*Activity:* Please quote exactly the opening lines of the data, from the first line to the one where "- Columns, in" appears.

*Task material:*
= Beginning of Section =

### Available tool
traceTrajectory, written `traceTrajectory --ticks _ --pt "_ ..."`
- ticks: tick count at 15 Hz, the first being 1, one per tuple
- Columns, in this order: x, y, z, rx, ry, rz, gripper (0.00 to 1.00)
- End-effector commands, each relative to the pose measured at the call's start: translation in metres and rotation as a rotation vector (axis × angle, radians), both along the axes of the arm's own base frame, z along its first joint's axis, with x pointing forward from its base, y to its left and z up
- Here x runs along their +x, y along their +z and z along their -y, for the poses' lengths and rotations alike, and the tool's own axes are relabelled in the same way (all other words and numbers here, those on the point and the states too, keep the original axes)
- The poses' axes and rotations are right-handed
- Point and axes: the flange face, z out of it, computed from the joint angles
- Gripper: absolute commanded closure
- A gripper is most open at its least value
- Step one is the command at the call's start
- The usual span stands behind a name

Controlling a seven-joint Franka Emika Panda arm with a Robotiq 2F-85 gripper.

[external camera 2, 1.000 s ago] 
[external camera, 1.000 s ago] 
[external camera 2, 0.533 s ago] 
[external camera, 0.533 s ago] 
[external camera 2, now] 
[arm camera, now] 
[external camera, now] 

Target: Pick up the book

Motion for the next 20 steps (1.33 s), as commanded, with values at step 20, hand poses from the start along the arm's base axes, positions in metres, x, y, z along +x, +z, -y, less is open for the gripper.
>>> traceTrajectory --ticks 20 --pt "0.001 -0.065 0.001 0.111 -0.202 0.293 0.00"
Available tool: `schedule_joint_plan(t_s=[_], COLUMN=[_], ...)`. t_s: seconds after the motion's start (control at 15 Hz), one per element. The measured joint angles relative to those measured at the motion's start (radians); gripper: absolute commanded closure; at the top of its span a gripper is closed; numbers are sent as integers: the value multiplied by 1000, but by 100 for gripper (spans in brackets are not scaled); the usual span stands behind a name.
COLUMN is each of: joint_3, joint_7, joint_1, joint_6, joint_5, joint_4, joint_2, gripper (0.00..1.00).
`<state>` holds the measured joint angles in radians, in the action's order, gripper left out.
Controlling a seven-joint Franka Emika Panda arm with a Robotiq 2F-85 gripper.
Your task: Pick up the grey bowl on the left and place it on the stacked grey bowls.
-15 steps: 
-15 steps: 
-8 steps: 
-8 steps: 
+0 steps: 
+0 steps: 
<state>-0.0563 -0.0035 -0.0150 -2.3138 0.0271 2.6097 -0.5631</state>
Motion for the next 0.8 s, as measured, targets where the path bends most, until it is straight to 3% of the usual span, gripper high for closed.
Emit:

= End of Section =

*Answer space:*
### Available tool
traceTrajectory, written `traceTrajectory --ticks _ --pt "_ ..."`
- ticks: tick count at 15 Hz, the first being 1, one per tuple
- Columns, in this order: x, y, z, rx, ry, rz, gripper (0.00 to 1.00)

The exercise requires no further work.